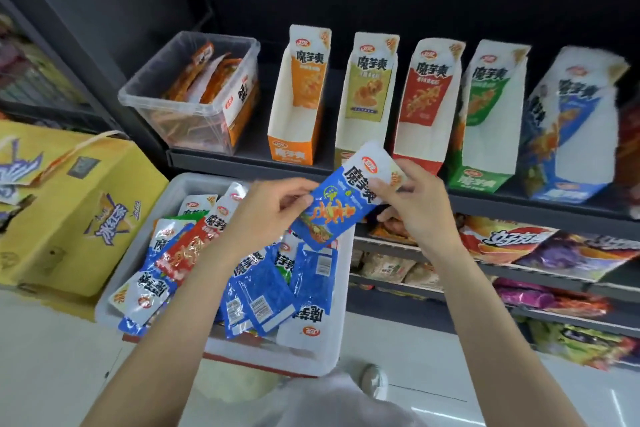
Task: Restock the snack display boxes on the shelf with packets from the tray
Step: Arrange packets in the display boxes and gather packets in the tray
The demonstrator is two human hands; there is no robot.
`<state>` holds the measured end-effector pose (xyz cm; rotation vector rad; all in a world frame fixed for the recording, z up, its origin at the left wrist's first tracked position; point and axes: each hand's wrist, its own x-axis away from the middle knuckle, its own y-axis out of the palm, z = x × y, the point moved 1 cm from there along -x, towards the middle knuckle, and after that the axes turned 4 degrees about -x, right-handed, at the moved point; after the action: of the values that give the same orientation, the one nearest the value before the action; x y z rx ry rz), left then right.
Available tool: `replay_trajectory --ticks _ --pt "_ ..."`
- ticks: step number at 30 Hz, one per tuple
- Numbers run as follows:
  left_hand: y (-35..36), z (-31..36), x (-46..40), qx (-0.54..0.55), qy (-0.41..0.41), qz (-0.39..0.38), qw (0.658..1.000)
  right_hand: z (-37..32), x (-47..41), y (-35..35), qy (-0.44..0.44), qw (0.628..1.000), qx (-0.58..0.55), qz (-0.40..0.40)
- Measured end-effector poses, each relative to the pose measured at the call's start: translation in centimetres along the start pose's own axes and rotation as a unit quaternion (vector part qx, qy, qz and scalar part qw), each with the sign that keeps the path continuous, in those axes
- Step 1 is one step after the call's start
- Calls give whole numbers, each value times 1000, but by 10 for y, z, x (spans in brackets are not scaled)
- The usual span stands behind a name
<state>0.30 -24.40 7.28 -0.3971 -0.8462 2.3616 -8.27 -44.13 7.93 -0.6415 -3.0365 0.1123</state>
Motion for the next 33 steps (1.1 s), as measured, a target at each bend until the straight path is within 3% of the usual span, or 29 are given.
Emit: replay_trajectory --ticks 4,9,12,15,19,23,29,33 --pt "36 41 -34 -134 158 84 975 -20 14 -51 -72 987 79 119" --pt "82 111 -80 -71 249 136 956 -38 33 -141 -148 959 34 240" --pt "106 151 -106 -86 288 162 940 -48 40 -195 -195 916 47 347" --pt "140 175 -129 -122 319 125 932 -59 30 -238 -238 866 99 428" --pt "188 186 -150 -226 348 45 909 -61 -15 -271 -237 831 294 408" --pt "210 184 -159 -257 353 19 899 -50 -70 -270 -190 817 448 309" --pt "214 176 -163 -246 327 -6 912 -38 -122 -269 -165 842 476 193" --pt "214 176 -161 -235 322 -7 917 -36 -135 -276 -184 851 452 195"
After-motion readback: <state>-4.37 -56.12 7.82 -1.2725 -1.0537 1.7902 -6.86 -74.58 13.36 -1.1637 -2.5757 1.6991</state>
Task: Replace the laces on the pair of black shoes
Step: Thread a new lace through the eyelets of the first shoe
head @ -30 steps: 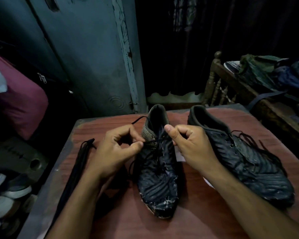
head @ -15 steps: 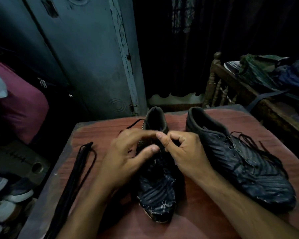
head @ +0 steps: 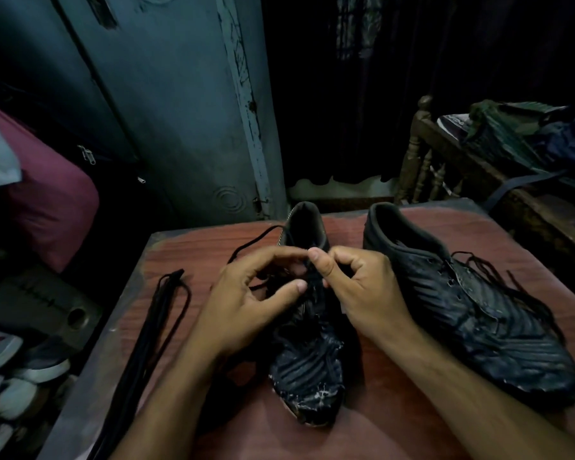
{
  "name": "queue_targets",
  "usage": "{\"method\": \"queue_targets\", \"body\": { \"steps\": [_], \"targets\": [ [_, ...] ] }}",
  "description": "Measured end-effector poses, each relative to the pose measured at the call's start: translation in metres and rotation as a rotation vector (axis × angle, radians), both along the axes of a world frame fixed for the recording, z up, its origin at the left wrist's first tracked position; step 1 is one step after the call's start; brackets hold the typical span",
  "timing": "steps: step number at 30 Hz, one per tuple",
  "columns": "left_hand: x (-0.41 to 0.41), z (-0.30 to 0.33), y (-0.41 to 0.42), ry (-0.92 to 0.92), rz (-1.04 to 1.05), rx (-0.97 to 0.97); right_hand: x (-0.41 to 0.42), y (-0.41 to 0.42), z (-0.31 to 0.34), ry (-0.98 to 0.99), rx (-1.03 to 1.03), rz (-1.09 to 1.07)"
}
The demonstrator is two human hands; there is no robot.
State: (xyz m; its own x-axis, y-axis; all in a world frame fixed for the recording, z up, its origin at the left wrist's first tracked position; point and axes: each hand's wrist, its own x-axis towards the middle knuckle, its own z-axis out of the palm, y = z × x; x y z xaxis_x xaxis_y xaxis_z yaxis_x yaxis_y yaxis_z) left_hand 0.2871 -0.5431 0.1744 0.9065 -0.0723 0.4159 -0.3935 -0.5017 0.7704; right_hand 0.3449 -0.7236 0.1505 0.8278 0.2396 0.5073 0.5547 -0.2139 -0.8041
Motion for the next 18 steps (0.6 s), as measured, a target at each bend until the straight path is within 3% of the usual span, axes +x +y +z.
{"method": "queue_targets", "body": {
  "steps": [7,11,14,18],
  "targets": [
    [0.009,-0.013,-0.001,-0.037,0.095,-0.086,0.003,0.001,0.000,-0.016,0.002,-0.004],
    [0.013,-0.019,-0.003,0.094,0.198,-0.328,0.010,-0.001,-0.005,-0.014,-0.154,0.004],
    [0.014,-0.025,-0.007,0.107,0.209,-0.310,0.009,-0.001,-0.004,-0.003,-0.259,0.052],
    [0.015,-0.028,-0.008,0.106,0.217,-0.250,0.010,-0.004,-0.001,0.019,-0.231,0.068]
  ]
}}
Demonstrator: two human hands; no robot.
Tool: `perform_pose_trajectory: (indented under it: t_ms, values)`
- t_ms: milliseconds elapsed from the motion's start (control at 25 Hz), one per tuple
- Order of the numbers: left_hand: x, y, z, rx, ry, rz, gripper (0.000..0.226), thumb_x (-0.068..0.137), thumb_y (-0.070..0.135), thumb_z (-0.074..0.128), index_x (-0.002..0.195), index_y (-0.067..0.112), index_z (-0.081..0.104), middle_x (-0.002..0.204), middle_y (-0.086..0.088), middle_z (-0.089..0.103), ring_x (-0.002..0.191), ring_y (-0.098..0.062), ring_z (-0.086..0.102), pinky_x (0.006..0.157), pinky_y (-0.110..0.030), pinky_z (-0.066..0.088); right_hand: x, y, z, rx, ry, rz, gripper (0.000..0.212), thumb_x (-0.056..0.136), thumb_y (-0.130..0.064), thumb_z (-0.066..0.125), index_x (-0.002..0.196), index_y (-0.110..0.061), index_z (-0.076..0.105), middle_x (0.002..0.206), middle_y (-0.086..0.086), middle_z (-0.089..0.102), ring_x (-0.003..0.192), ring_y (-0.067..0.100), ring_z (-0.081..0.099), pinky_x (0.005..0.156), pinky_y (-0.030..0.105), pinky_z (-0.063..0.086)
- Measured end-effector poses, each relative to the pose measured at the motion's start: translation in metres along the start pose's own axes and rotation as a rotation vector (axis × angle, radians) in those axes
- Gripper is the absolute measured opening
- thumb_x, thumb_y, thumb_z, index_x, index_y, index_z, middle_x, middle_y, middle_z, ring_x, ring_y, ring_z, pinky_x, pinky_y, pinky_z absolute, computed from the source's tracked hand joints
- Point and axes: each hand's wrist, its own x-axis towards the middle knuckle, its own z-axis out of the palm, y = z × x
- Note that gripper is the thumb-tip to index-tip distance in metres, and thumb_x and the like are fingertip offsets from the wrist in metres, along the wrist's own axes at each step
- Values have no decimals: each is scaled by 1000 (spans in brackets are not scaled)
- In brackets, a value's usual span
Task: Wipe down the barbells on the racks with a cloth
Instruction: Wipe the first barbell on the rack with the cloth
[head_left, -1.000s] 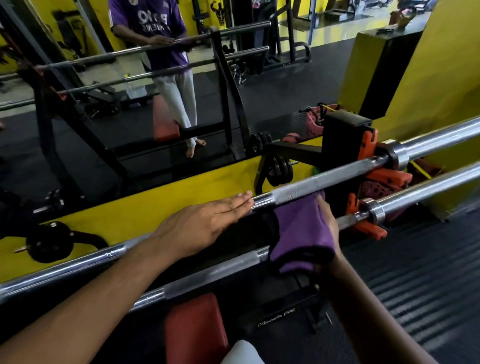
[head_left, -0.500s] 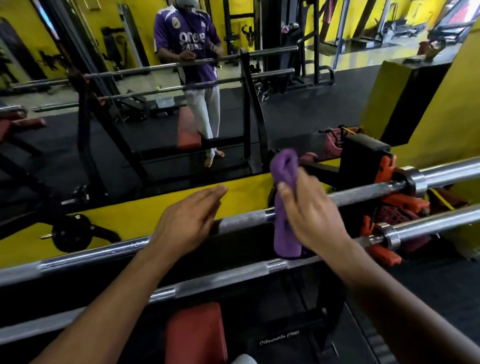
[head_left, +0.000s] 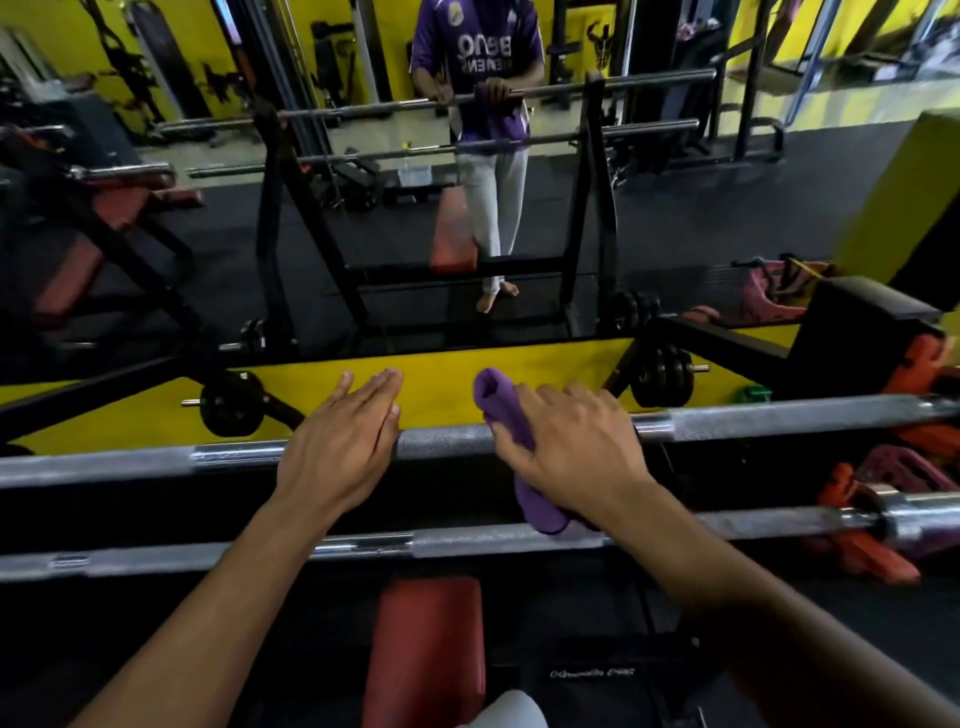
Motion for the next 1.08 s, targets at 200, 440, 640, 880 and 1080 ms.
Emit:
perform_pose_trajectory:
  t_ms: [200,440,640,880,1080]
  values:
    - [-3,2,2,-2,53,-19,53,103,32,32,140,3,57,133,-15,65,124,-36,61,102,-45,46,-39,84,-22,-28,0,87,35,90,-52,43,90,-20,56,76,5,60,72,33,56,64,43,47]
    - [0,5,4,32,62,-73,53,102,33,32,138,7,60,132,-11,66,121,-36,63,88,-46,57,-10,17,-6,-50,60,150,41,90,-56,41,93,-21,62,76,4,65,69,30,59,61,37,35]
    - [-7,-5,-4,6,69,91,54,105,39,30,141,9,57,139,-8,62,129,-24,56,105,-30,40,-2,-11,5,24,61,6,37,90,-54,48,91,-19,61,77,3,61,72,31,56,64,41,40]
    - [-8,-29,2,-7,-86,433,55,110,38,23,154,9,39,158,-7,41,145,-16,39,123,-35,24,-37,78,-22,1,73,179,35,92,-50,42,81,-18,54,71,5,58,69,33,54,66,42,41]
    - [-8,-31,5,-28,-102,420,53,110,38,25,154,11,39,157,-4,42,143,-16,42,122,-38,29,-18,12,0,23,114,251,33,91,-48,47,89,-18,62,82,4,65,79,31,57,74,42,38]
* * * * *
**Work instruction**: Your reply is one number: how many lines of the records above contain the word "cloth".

**Completed task**: 2